I Felt We Should Ask The Goblin Guard His Opinion
We closed the door. For such an intimidatingly large goblin, he “gave up the ghost,” if you will, faster than I expected. After we dragged him in he laid limply on the floor, defeated, complaining of a brush burn on his elbow and promising that he was going to tell on me if he ever got the chance. I spent several minutes telling him to punch me in the arm so we’d be even before the ghost surgeon convinced me the goblin had already locked me in a cell to be dissected like a frog and that most would consider us “even” by this point. And besides, we were going to vaporize him anyway, she added, handing me a vaporizer.
This made me pause — vaporize him? Was that necessary? I mean sure, I’d vaporized people accidentally before — hundreds of them — but to vaporize on purpose? That was where I always pictured myself drawing the line.
But my new ghost friend — who told me to just call her “Scary” after about an hour of repeatedly failing to guess her real name (I refused to just let her tell me because I was convinced I’d guess it right eventually) — told me there was no other option. If we let him go, he would surely escape our clutches and inform Madam Twilge on our asses. Is that what I wanted?
I told her we should ask the goblin his opinion on the matter. She said she could probably already guess his opinion, and I began to get the distinct feeling she thought she was a better guesser than I was. This only made me want to ask the goblin his opinion more.
We approached the goblin, whom we’d tied up by this point, and I knelt down and asked him if he minded much if we vaporized him. He said he’d rather we didn’t because he wasn’t sure his insurance would cover it. Scary said he could pull up his portal to check his coverage but he said he couldn’t remember his password.
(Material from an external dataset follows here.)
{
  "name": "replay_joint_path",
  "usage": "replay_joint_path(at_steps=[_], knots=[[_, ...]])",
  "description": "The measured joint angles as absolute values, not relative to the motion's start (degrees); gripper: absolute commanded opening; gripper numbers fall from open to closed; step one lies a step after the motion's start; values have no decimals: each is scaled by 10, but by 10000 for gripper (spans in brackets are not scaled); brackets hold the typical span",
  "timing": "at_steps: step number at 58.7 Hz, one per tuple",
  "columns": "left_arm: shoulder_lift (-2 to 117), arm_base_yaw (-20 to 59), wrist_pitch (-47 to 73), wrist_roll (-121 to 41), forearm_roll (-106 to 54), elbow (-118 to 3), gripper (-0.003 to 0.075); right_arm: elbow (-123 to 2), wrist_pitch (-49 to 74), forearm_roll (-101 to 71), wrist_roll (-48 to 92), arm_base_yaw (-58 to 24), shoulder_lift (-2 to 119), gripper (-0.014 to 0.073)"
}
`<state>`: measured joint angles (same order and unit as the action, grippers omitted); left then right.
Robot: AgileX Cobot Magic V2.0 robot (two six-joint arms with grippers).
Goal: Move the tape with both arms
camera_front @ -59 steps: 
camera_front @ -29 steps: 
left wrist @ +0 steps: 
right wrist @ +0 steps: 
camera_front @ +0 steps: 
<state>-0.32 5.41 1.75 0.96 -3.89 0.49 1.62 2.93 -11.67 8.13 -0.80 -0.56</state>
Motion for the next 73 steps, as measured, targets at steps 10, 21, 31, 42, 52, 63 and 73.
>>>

Round and round we went in this moral dilemma until I felt my head was spinning. I decided on a compromise: we should only vaporize half of him. They both felt this solution acceptable, which was unfortunate as I was hoping for a kind of “King Solomon baby” situation here.
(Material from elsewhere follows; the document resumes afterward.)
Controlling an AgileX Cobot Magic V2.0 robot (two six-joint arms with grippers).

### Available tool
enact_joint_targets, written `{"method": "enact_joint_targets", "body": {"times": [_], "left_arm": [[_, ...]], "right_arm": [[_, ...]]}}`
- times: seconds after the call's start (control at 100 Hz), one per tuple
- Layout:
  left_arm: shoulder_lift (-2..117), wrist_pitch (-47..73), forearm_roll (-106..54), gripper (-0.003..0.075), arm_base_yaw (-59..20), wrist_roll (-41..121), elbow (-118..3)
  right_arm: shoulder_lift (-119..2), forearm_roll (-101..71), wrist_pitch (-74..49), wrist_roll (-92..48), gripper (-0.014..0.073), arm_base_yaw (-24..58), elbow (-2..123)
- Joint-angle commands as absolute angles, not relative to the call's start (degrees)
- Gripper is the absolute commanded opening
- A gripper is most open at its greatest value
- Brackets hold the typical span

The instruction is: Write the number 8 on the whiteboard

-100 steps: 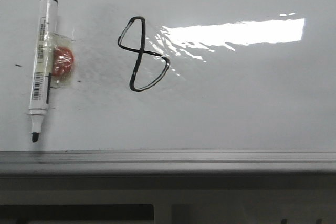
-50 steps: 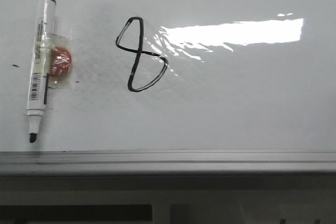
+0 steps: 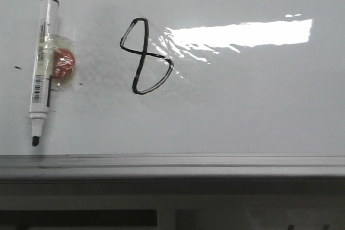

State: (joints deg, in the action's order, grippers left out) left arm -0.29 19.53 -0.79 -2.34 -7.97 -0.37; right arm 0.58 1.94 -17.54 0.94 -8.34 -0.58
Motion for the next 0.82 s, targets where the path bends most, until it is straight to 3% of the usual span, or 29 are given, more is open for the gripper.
{"method": "enact_joint_targets", "body": {"times": [0.0,0.81], "left_arm": [[-1.8,17.61,-1.29,-0.002,-2.18,-8.36,1.84],[-1.8,17.61,-1.29,-0.002,-2.18,-8.36,1.84]], "right_arm": [[1.83,2.17,-15.48,0.35,-0.0063,-8.8,-1.38],[1.83,2.28,-17.4,0.0,-0.0063,-8.8,-1.38]]}}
I pointed my vaporizer and figured I should aim for the middle. Then the goblin said something that stopped me in my tracks: “Just tell my brother that I was brave.”
Wow. He had a brother — just like me. This really made me think. I wondered if his brother’s name was also Chuck. I wondered if we shared any other similarities, like favorite board game.
“OK, on three I want you to say your favorite board game,” I said. And sure enough, on the count of three, the goblin and I both blurted, “Monopoly, Lord of the Rings edition.” Scary said, “Settlers of Catan” and we both rolled our eyes at her.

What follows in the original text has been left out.